Of late the majority of the world’s population has been of the opinion that the Jews have no right to 1) occupy the city of Jerusalem, 2) to make the city their capital and 3) to exist. This ideology has resulted due to a global rejection of God’s Holy Bible which clearly and repeatedly states that not only Jerusalem, but the entirety of the Holy Land has belonged to Israel, of which the Jews are a part, since the days of Abraham. God promised the ancient patriarch that the land between the Nile and Euphrates Rivers would belong to his descendants as long as an Israelite existed. Today they exist in the hundreds of millions as a previous series proved. However, only those of the tribes of Judah, Benjamin and Levi, called “Jews,” today live in the area now called Palestine. Since the current global uproar concerns Jerusalem specifically, let us prove that the city has rightfully belonged to the present day Jews and their biological brethren–the other 10 tribes of Israel–for thousands of years.
The nation of Israel has been directly connection to Jerusalem for some 4000 years, long before a so-called “Palestinian,” a Muslim, or Allah or Mohammad came on the scene. This connection has existed since Abraham established his homeland “between Bethel and Hai,” an area located approximately 10 miles from Jerusalem (Gen. 13). Between 2000 and 1750 B.C. Abraham’s descendants populated much of the land of Canaan, also known as the Holy Land, the Promised Land and more recently, Zion. The city of Jerusalem is also known as Zion.

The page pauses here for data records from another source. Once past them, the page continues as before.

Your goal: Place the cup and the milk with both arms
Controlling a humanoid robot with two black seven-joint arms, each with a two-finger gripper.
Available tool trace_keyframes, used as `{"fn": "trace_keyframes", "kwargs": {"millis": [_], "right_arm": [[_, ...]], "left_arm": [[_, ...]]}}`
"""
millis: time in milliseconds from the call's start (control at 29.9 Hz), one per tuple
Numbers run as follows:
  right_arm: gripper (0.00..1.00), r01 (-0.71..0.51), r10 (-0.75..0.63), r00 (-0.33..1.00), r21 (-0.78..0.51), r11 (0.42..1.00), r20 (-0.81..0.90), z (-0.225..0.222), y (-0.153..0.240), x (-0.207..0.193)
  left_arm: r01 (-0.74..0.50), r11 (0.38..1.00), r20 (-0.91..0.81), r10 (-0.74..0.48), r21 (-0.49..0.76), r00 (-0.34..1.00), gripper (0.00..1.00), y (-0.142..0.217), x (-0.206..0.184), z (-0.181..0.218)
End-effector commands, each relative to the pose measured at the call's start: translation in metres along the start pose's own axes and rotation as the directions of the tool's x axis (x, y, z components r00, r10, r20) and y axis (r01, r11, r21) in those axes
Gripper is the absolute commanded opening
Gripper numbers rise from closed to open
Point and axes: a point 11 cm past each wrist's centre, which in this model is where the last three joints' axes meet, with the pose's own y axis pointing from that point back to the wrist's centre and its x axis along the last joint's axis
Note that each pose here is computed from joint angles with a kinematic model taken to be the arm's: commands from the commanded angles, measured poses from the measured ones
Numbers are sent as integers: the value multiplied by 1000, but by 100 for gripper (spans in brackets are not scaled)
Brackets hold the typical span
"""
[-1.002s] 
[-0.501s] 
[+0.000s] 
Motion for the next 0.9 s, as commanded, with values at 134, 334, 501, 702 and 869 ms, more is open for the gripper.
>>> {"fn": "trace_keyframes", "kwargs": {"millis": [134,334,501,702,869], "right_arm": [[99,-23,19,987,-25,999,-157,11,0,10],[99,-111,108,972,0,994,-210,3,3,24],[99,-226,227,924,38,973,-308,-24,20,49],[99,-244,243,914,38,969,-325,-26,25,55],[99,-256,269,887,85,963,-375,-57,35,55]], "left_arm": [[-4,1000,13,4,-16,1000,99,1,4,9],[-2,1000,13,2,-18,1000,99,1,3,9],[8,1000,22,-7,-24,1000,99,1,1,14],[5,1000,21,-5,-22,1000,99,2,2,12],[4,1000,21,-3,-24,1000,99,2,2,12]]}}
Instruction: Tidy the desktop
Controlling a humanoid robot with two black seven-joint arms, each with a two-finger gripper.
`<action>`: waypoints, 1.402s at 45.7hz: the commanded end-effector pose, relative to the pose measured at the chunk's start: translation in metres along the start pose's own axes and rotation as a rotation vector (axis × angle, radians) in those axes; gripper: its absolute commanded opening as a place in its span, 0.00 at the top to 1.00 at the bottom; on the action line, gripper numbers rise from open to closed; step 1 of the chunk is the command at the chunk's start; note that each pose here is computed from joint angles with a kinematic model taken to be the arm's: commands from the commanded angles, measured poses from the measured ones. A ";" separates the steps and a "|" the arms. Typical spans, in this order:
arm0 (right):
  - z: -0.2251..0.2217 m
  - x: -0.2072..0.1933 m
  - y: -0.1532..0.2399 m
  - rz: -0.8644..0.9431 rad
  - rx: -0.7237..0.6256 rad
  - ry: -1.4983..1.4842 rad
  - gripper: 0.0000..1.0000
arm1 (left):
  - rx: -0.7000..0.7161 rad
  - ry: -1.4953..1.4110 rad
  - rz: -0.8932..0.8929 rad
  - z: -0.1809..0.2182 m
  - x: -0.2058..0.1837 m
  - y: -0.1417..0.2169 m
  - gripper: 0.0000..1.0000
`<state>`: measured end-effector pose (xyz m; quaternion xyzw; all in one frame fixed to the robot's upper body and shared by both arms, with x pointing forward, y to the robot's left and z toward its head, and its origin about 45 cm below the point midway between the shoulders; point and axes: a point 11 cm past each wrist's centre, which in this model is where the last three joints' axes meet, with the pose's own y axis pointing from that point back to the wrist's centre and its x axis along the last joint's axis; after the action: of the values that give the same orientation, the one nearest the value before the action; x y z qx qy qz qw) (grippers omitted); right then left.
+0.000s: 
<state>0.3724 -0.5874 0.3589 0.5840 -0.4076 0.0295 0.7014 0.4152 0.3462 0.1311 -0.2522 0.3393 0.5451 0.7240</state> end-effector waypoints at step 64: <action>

In the 11th century King David captured Jerusalem and made the city his capital after consolidating the disparate tribes of Israel into one unified entity. At that point Israel became the most powerful and successful nation on the earth. For unknown reasons a Jebusite named Araunah had remained in Jerusalem after the Israelites captured it. This man owned what today is called Mt. Zion (Moriah) whose top was the highest point in the area. David purchased the mountain on behalf of the Israelite nation and built an alter to the Lord on its top. Later, the Israelites would build a Temple where the alter once stood. Over the past 16 centuries the city has at various times been occupied by Muslims, Catholics, Turks and the British, some of them claiming ownership of the city. The Roman Empire claimed the Promised Land for many years as the spoils of war. Nevertheless, the area from the Nile to the Euphrates, as well as the city of Jerusalem, have remained the legal property of Israel to this day by God’s decree which, He said, would endure forever.
During his reign David wanted to build the Lord a Temple on Mt. Zion. But God would not allow him to do so. Instead, He commissioned David’s son Solomon to build Him a Temple. In 785 B.C. the 10 northern tribes of Israel suffered a military defeat, were taken into captivity by the Assyrians and scattered throughout the world. In 585 B.C. the land of Judah, along with her capital, Jerusalem, by then occupied by Jews (tribes of Judah, Benjamin and a few Levites), was destroyed and razed to the ground. Survivors were taken to Babylon as slaves. Seventy years later 42,000 of them were allowed to return to the city in order to rebuild both the walls and the Temple. Over the next 500 years the city was occupied mostly by Jews (Judahites). In 70 A.D. and again in 130 A.D. Jerusalem was destroyed to the point that, as Jesus told the disciples in Matthew 24:1,2, not one stone was left upon another. At that point the Romans scattered the Jews to the winds, selling many of them as slaves.
As the Lord promised would happen, Israelites–specifically the Jews–eventually began to return to the Promised Land. In 1948 they proclaimed national statehood and became a nation once again. Though Israel and Judah had been removed from the land because of sin and scattered throughout the world, the covenant God made with Abraham has never been annulled. Israelite ownership of the land between the Nile and the Euphrates has never ceased. God has promised that, following the return of Jesus Christ, His chosen people will once again occupy that land which will then be known as the Kingdom of God. Until then, whether occupied by Israelites, Gentiles or no one, the Promised Land will belong to the children of Abraham who remain God’s Chosen People. L.J.